Subdividing gloabl Workgoup Size


i try to automatically subdivide my global workgroup size (gws) into smaller pieces using the GW offset.
Here an example:

size_t szGWS[3] = {1024,1024,1};
size_t szLWS[3] = {256,1,1};
size_t szGWO[3] = {0,0,0}
if(1024*1024*uiWIComplexity > device.AvailaleFlops) //Test if we need to subdivide problem
  int sub = 3;
  for(int i = 0; i < sub; i++)
     szGWS[1] = 1024/sub;
     szGWO[1] = 1024 * i / sub;
  clEnqKernel(..., szGWO, szGWS, szLWS,...);

I think indexing inside my Kernel works properly but synchronaization fails.
I have a synchonized queue, which means all kernels equeued should synchronize by themself, correct?

but if i do the following:
(1) copy values from buffer A to B in muliple subkernels
(2) edit values of A in multiple subkernels
(3) edit values of B in multiple subkernels

my data seems corrupted.
Does openCl waits for the whole task (1) to complete before srating (2) and (3) or does it start with the first part of (2) or (3) when the first part of (1) is done?

Thanks in advance,

As stated in the OpenCL 1.2 specification, section 5.11:

If the CL_QUEUE_OUT_OF_ORDER_EXEC_MODE_ENABLE property of a command-queue is not set, the commands enqueued to a command-queue execute in order.

For example, if an application calls clEnqueueNDRangeKernel to execute kernel A followed by a clEnqueueNDRangeKernel to execute kernel B, the application can assume that kernel A finishes first and then kernel B is executed.

If the memory objects output by kernel A are inputs to kernel B then kernel B will see the correct data in memory objects produced by execution of kernel A.

Note also that in your code 1024 is not divisible by 3, so clEnqueueNDRangeKernel will fail because the global work size (1024/3=341) is not a multiple of the local work size anymore.

Thanks for your reply. This was just a quick shot from my mind. In my code i am checking for the correct division into LWG sizes.
My syncproblem has been solved. I missed an iteration in the for loop.
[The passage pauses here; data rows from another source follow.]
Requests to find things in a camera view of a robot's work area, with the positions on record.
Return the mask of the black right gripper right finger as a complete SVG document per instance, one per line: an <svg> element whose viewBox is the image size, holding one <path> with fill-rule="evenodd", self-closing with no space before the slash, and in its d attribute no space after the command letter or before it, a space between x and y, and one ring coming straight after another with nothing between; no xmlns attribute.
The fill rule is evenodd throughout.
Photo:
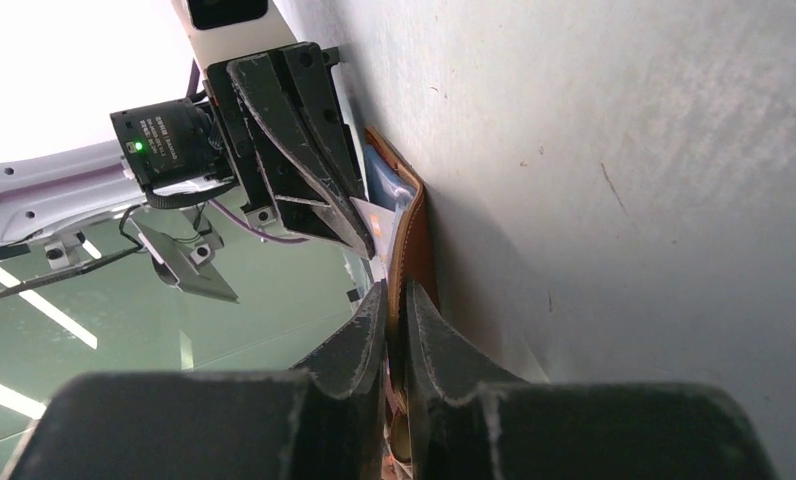
<svg viewBox="0 0 796 480"><path fill-rule="evenodd" d="M419 479L773 479L744 410L695 383L530 383L405 287L405 379Z"/></svg>

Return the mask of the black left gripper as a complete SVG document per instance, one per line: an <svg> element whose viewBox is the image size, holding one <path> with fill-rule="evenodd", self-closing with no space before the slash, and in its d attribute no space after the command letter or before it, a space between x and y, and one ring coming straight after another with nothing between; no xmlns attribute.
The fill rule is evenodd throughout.
<svg viewBox="0 0 796 480"><path fill-rule="evenodd" d="M332 74L340 62L336 47L299 42L214 64L207 85L250 207L271 206L290 233L370 259L351 201L365 188Z"/></svg>

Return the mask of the brown leather card holder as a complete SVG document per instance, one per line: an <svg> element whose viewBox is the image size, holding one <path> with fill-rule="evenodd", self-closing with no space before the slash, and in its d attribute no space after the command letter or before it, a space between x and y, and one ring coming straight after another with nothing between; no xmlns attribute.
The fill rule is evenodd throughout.
<svg viewBox="0 0 796 480"><path fill-rule="evenodd" d="M405 283L411 279L427 292L435 307L440 306L428 198L422 177L411 167L391 143L373 127L365 129L366 145L372 147L386 171L395 174L410 192L409 204L397 221L396 240L391 248L387 268L388 331L401 331L401 306Z"/></svg>

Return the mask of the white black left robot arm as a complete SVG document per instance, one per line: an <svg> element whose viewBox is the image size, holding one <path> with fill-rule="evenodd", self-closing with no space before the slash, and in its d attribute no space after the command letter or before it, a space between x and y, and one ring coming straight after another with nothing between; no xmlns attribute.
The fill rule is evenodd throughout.
<svg viewBox="0 0 796 480"><path fill-rule="evenodd" d="M288 239L371 257L364 186L338 104L335 48L299 42L221 60L202 91L111 115L113 140L0 164L0 260L72 235L119 208L183 210L232 190L242 218Z"/></svg>

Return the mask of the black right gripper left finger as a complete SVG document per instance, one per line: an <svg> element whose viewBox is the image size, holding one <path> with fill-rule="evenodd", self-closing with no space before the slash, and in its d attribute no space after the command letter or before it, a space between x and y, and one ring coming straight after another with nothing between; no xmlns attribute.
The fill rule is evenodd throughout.
<svg viewBox="0 0 796 480"><path fill-rule="evenodd" d="M293 367L104 372L52 398L6 479L377 479L388 287Z"/></svg>

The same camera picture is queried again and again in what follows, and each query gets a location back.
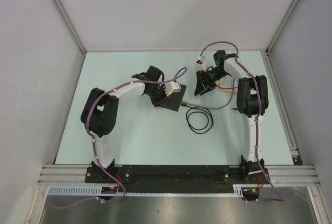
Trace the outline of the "black network switch box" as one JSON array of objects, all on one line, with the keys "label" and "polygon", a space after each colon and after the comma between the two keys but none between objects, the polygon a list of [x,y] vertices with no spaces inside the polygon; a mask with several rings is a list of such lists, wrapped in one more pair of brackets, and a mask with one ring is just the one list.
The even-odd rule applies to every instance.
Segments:
[{"label": "black network switch box", "polygon": [[181,91],[178,93],[172,93],[170,96],[168,96],[168,100],[167,100],[167,105],[165,107],[162,107],[164,109],[167,110],[172,110],[175,112],[179,111],[179,108],[181,106],[183,97],[185,95],[187,86],[184,84],[180,84],[181,85]]}]

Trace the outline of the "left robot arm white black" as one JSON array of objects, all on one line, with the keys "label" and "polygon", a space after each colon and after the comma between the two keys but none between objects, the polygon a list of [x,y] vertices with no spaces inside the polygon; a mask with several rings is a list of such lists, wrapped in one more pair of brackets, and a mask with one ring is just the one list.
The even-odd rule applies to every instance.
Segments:
[{"label": "left robot arm white black", "polygon": [[90,91],[80,120],[91,137],[93,162],[99,166],[96,175],[101,181],[107,183],[115,176],[115,170],[111,167],[115,163],[114,156],[102,139],[114,129],[120,103],[146,95],[152,105],[165,108],[167,101],[181,89],[176,79],[165,81],[163,72],[150,66],[146,72],[133,75],[130,81],[114,89],[104,91],[94,88]]}]

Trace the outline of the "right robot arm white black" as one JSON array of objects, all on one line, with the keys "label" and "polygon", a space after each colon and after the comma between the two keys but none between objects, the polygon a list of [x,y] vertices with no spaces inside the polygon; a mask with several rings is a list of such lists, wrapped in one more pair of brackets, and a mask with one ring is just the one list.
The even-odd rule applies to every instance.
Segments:
[{"label": "right robot arm white black", "polygon": [[194,95],[203,95],[217,86],[216,82],[229,75],[237,82],[236,105],[243,117],[244,149],[241,155],[239,176],[245,183],[252,183],[258,175],[268,178],[261,151],[261,123],[268,106],[266,76],[254,76],[239,61],[238,53],[225,50],[213,55],[216,66],[208,68],[204,56],[196,62],[197,85]]}]

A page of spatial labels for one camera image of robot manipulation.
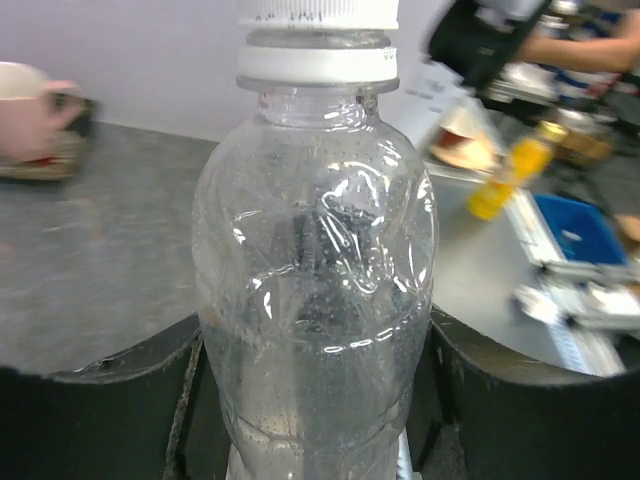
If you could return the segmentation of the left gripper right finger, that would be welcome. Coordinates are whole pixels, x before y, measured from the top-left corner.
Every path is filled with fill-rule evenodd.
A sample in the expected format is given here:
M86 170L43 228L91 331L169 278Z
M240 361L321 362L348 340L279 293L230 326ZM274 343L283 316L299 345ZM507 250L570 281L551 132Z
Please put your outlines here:
M555 367L434 308L407 431L435 479L636 479L639 369Z

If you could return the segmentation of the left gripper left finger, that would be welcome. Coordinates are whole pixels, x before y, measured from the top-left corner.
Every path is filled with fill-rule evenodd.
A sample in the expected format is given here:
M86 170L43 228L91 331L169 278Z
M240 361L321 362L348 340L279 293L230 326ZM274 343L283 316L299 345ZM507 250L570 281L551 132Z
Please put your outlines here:
M222 479L229 446L196 315L78 371L1 370L4 479Z

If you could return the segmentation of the clear bottle blue-white cap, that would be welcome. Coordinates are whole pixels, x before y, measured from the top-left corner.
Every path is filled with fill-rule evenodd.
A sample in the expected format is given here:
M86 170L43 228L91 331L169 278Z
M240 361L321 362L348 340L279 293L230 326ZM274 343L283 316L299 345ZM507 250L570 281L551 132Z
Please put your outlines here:
M193 204L198 313L231 479L392 479L430 328L434 192L379 115L381 30L248 34L253 116Z

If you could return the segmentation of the white blue bottle cap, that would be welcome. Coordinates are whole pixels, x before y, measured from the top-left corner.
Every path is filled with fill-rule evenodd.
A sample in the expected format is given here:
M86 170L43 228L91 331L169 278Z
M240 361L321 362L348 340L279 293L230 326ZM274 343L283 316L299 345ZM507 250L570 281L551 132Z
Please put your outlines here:
M398 0L240 0L238 23L248 28L397 30Z
Why are you needing to subdivide your work? The runtime automatically does that. You can submit any global work size and the runtime will run it in sections if needed.

I used this to automatically start multiple kernels when the problem size will be larger than the flops the gpu can achieve in 2 seconds. This will make shure the windows watchdog will never get triggered. Works fine but there is a little problem with my interface I have to deal with because with automatically subdivision of the kernel you have to wait for multiple kernels and I am passing just one event reference through the interface. But I don’t think this will be a problem in the future.